I accidentally found a security issue while benchmarking postgres changes.

If you run debian testing, unstable or some other more "bleeding edge" distribution, I strongly recommend upgrading ASAP.

https://www.openwall.com/lists/oss-security/2024/03/29/4

oss-security - backdoor in upstream xz/liblzma leading to ssh server compromise

I was doing some micro-benchmarking at the time, needed to quiesce the system to reduce noise. Saw sshd processes were using a surprising amount of CPU, despite immediately failing because of wrong usernames etc. Profiled sshd, showing lots of cpu time in liblzma, with perf unable to attribute it to a symbol. Got suspicious. Recalled that I had seen an odd valgrind complaint in automated testing of postgres, a few weeks earlier, after package updates.

Really required a lot of coincidences.

One more aspect that I think emphasizes the number of coincidences that had to come together to find this:

I run a number "buildfarm" instances for automatic testing of postgres. Among them with valgrind. For some other test instance I had used -fno-omit-frame-pointer for some reason I do not remember. A year or so ago I moved all the test instances to a common base configuration, instead of duplicate configurations. I chose to make all of them use -fno-omit-frame-pointer.

Afaict valgrind would not have complained about the payload without -fno-omit-frame-pointer. It was because _get_cpuid() expected the stack frame to look a certain way.

Additionally, I chose to use debian unstable to find possible portability problems earlier. Without that valgrind would have had nothing to complain.

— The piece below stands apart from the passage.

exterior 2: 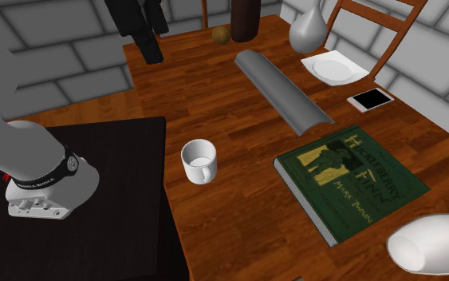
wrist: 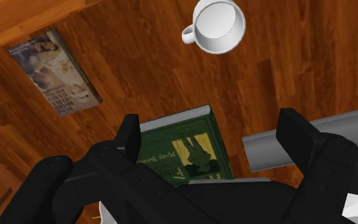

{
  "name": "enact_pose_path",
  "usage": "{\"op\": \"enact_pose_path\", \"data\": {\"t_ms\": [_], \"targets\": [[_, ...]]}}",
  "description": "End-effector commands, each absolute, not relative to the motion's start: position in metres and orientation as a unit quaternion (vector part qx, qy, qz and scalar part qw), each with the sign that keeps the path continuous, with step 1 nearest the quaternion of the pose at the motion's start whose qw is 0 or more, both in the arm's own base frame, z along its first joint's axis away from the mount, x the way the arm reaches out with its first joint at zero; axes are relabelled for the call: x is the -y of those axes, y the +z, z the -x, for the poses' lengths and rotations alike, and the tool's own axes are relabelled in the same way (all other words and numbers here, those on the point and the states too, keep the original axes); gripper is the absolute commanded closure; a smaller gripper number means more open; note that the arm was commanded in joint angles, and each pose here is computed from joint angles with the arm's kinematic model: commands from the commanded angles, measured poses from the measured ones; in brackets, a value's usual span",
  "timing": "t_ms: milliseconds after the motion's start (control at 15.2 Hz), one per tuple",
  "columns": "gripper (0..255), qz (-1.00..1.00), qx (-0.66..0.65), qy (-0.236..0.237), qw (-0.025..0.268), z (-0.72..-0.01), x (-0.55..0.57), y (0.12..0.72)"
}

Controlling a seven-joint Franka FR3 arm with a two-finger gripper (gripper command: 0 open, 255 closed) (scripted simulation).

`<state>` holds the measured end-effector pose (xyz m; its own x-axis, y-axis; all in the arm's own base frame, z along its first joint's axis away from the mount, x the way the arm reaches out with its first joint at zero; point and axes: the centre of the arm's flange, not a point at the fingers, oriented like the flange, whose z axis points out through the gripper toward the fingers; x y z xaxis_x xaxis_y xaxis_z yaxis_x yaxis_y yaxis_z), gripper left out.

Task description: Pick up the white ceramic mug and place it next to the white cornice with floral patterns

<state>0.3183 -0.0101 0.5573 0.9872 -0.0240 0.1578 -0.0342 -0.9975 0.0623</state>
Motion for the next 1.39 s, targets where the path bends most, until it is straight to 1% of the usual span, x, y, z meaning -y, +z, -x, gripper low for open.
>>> {"op": "enact_pose_path", "data": {"t_ms": [0, 1320], "targets": [[0, -0.996, 0.01, 0.078, 0.03, -0.322, 0.006, 0.532], [0, -0.997, -0.041, 0.06, 0.01, -0.344, -0.054, 0.278]]}}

Without having seen the odd complaints in valgrind, I don't think I would have looked deeply enough when seeing the high cpu in sshd below _get_cpuid().

@AndresFreundTec wondering whether Debian also finally decided to also add frame pointers led me to https://bugs.debian.org/cgi-bin/bugreport.cgi?bug=767756 which was created by you! (10 years ago, and still open…)
#767756 - glibc: Consider providing a libc build compiled with -fno-omit-frame-pointer to help with profiling - Debian Bug report logs

@praseodym Hah. I've apparently been doing this stuff for a while.

@AndresFreundTec I see you’ll be at Oxide and Friends, super cool! Unfortunate a bit too late for me (2am) so I’ll listen to it as a podcast.

I’m trying to understand the context a bit better: how did you get Debian with -fno-omit-frame-pointer, did you compile it yourself? Or did the valgrind errors came from PostgreSQL builds with liblzma linked to it?

@praseodym I do not have all of Debian built with -fno-omit-frame-pointer (although I do have a ~10 year old bug report about wanting a glibc package with frame pointers), just postgres. The errors came from postgres being built with libsystemd support, which in turn linked to liblzma.